You might have to begin at a slow pace with a few minutes of time. Take that time and mark it, at the same time of day, every day, on your schedule. What ever activity you have chosen, be it walking, jogging, dancing or biking, talk to your doctor about what he or she recommends for your goal. The general rule is to build up time doing your activity until you can manage 30 minutes per day.
Find a perfect place to do your activities. Whether it is the park down the street or a stationary bike in the den, always know where you are going for your activity, and make it part of your regime.
3. Be Reasonable!
Do not push yourself like you are in training for a champion race. Look for little ways to bring more activity into your life. Use the stairs instead of the elevator. Take a good walk before you go shopping. Watch less TV.
We do not advise you to exercise vigorously right after you have eaten or in the high heat and humidity of the day. Likewise, we want you to listen to your body. If your body “says” it just can’t do the routine, you might actually need a break. Make it up later or the next day. Be gentle with yourself.
4. Find the Fun!
You need to pick activities that you find fun, and you need more than one of them, so you don’t get bored. For example you might swim on Tuesdays and Thursdays, but walk on Wednesdays and Fridays. Save the week-end for something special, like a hike, a bike or a dance class.
We believe you have a better chance of developing physical activity as a way of life if you have family, friends or classmates who run, walk or bike with you.
Don’t forget the motivating power of music, which can spice up even the most boring exercise routine. You can find more heart-healthy hints at this reliable online source.
5. Keep Records of Success!
Many of our patients at the Center for Natural and Integrative Medicine find it helpful to keep track of their activities on a calendar or in a little notebook.
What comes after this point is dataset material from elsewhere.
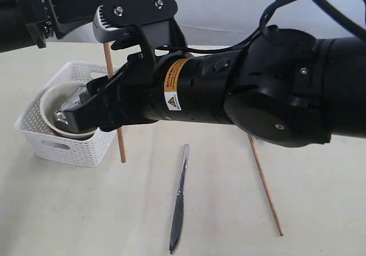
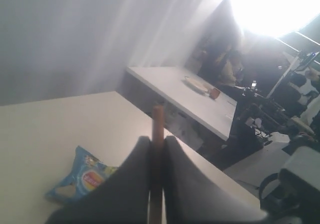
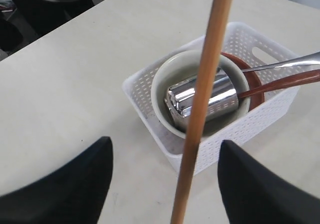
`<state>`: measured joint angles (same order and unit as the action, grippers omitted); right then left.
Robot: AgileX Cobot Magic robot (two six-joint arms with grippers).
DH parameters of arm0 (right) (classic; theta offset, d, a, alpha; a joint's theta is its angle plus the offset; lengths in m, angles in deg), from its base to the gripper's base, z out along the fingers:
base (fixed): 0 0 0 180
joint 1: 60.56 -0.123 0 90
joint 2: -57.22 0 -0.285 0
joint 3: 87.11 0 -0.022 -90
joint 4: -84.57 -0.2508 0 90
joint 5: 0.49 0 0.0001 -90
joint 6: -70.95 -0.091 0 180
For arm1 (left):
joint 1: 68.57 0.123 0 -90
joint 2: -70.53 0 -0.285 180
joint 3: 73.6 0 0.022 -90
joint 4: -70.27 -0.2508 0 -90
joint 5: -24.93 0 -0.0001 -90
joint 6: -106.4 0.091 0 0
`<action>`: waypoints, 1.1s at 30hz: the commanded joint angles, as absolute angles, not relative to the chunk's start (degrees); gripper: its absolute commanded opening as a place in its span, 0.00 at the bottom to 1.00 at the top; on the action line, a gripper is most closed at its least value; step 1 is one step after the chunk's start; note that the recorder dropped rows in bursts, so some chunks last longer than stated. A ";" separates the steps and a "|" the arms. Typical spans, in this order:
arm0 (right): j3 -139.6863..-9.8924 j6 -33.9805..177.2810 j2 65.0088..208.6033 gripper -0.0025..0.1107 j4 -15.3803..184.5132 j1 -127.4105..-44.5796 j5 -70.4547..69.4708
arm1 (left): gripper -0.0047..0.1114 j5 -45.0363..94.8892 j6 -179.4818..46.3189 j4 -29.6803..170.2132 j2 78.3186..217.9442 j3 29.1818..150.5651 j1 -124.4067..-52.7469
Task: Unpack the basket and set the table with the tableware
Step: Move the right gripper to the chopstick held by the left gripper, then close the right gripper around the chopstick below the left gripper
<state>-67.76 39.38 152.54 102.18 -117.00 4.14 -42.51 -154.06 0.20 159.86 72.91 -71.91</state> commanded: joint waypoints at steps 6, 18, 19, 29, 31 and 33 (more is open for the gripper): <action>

It isn’t difficult to keep a log of each session. Write down your accomplishments in terms of time. Note also, your feelings about how the session made you feel.
Reward yourself when you reach certain milestones in your activities–but not with food! Is it bribery, to give yourself a personal gift? Perhaps, but your heart will appreciate it! Visit this informative resource for more information about enriching your heart health with exercise. They have listed many more tips and guides to help you get, and stay, motivated.
You do not need a high dollar piece of exercise equipment to get started, but, as one advertisement for such equipment states, “just get up and walk!” That’s some good advice for your healthy heart. Thank you for reading the blog at the Center for Natural and Integrative Medicine, and we hope you return next week for Chapter 3 of our Heart Owner’s Manual, “Coping With Stress.”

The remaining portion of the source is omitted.